Ugo La Malfa nasce a Palermo il 16 maggio 1903. Completati gli studi secondari, nel 1922 si trasferisce a Venezia, iscrivendosi a Ca' Foscari alla Facoltà di Scienze diplomatiche e consolari. Fra i suoi docenti, Silvio Trentin e Gino Luzzatto. Fin dagli anni dell'Università ha contatti con il movimento repubblicano di Treviso e con altri gruppi antifascisti.
Nel 1924 si trasferisce a Roma. Partecipa alla fondazione dell'Unione goliardica per la libertà. Il 14 giugno del 1925 interviene al primo congresso dell'Unione nazionale democratica fondata da Giovanni Amendola. Il movimento amendoliano è in seguito dichiarato fuori legge: il giovane La Malfa figura nella "Pentarchia" che ha lo scopo di porre in liquidazione il movimento. Si laurea nel 1926 con una tesi dal titolo: Di alcune caratteristiche giuridiche del contratto della giurisdizione, dell'arbitrato, della conciliazione nei diritti intersindacale, interindividuale ed internazionale. Il suo relatore è Francesco Carnelutti.
Nel 1926, durante il servizio militare, viene trasferito in Sardegna per aver diffuso la rivista antifascista Pietre. Nel 1928 viene arrestato nel quadro delle retate seguenti all'attentato alla Fiera di Milano.
Nel 1929 entra all'Enciclopedia Treccani come redattore: qui lavora sotto la direzione del filosofo Ugo Spirito; nel 1933 viene assunto da Raffaele Mattioli a Milano, nell'ufficio studi della Banca Commerciale Italiana del quale diviene direttore nel 1938. In questi anni lavora intensamente, soprattutto con funzioni di raccordo fra i vari gruppi dell'antifascismo, per costituire una rete che confluisce nel Partito d'Azione, di cui egli sarà uno dei fondatori. Il 1¡ gennaio 1943 La Malfa e l'avvocato Adolfo Tino riescono a pubblicare il primo numero clandestino de L'Italia Libera; nello stesso anno La Malfa deve lasciare l'Italia per sfuggire ad un arresto della polizia fascista. Trasferitosi a Roma, prende parte alla Resistenza e rappresenta il PdA in seno al Cnl. Nel 1945 assume il dicastero dei Trasporti nel governo guidato da Ferruccio Parri. Nel seguente governo De Gasperi, è nominato ministro per la Ricostruzione e in seguito ministro per il Commercio con l'estero.

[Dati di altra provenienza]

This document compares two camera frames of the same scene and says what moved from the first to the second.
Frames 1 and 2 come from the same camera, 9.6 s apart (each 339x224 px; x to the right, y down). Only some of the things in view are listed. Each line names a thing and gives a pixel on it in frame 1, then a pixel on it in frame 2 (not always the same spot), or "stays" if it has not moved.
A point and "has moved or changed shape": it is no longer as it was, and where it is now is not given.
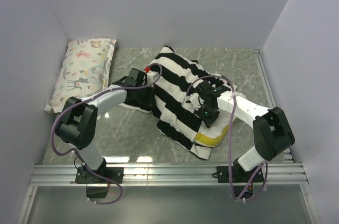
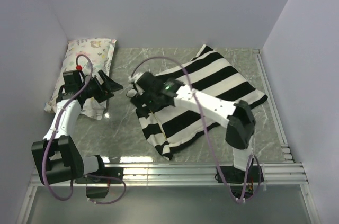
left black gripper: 149,101 to 108,85
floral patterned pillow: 84,72 stays
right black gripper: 208,122 to 141,99
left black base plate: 115,173 stays
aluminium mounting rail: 63,175 stays
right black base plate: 239,175 stays
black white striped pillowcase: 178,77 has moved or changed shape
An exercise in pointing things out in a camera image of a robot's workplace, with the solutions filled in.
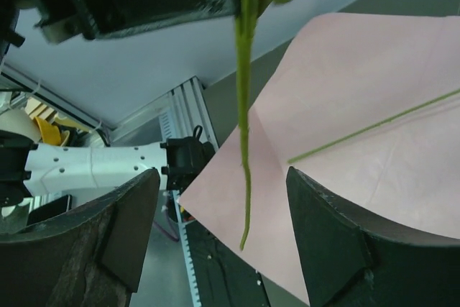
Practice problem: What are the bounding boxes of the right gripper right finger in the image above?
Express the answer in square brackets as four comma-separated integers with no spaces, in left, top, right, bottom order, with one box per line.
[286,168,459,306]

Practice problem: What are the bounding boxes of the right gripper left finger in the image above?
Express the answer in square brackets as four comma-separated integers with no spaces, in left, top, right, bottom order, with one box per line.
[1,168,160,306]

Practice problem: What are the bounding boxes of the pink wrapping paper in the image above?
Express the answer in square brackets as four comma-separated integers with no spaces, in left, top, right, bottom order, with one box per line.
[179,13,459,302]

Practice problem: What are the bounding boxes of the brown flower stem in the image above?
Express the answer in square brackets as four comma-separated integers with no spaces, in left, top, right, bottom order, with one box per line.
[234,0,292,250]

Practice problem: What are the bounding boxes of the peach pink flower stem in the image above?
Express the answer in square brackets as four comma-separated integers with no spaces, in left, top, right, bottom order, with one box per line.
[287,89,460,165]

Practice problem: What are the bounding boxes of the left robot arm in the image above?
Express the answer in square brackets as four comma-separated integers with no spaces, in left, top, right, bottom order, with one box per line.
[1,0,239,206]

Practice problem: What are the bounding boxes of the white cable duct rail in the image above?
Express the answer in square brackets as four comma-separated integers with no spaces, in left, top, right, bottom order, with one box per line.
[172,191,202,307]

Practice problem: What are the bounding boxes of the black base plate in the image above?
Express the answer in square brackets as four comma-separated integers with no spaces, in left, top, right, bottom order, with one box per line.
[186,221,270,307]

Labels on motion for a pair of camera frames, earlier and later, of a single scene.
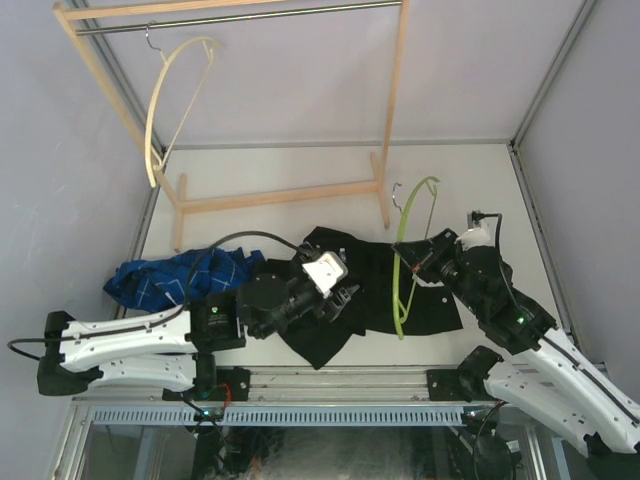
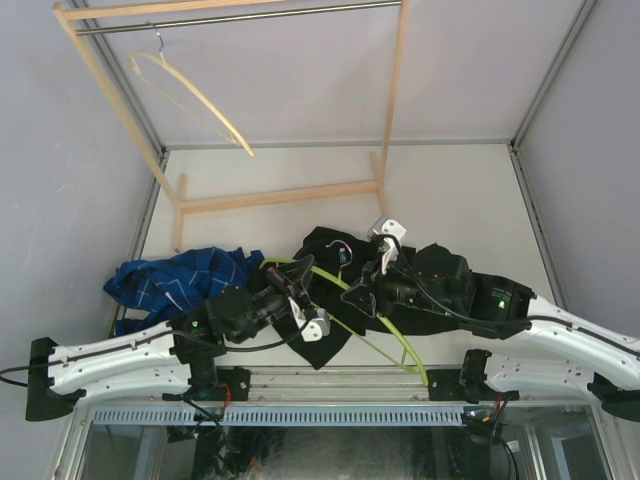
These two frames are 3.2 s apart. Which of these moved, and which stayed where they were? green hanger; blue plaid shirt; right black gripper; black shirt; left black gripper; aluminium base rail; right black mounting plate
Moved: right black gripper; left black gripper; green hanger
Stayed: aluminium base rail; black shirt; right black mounting plate; blue plaid shirt
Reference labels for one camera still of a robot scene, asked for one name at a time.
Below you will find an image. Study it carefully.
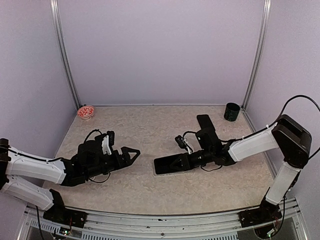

Nel febbraio del 1946 si tiene il primo congresso del Pda, nel quale prevale la corrente filosocialista facente capo a Emilio Lussu: La Malfa e Parri lasciano il partito. A marzo la Malfa partecipa alla costituzione della Concentrazione democratica repubblicana che si presenta alle elezioni per la Costituente del giugno 1946: La Malfa risulta eletto insieme a Parri. Nel settembre dello stesso anno, incoraggiato da Pacciardi, La Malfa aderisce al Partito repubblicano italiano; si scontra, intorno agli indirizzi politico Ð economici della storica formazione, con l'ostilità della vecchia guardia, rappresentata soprattutto da Giovanni Conti. Nel giugno del 1947 dichiara che il partito avrebbe dovuto sostituire al "Mazzini mistico", un "Mazzini concreto". Nello stesso anno assume, insieme con Belloni e Reale, la segreteria provvisoria del Pri.
Rieletto parlamentare nel 1948, viene confermato in tutte le successive legislature; è nominato ministro in vari governi. Nel 1950, assume l'incarico di ministro senza portafoglio col compito di procedere alla riorganizzazione dell'Iri. Fondamentale per i destini dell'economia italiana, l'opera da lui portata a termine, nel 1951, in veste di ministro del Commercio estero, per la liberalizzazione degli scambi e per la soppressione dei contingentamenti alle importazioni. Il decreto sulla liberalizzazione apre la strada al "boom" economico italiano.
Nel 1952 propone, senza successo, una "Costituente programmatica" tra i partiti laici; dal '56, insieme al Pri, sostiene l'idea che i due partiti socialisti si riunifichino. Nel 1957 i repubblicani ritirano l'appoggio esterno al governo Segni; Randolfo Pacciardi lascia la direzione del partito. Nel 1959 La Malfa assume la direzione de La Voce Repubblicana. Nel 1962 è nominato ministro del Bilancio nel primo governo di centrosinistra, presieduto da Fanfani con l'astensione socialista. Nel mese di maggio presenta la Nota aggiuntiva, che fornisce una visione generale dell'economia italiana e degli squilibri da cui è caratterizzata, delineando inoltre gli strumenti e gli obiettivi di un regime di programmazione. Deve affrontare l'ostilità dei sindacati e di Confindustria. Nello stesso anno concorre alla decisione del governo di nazionalizzare l'industria elettrica.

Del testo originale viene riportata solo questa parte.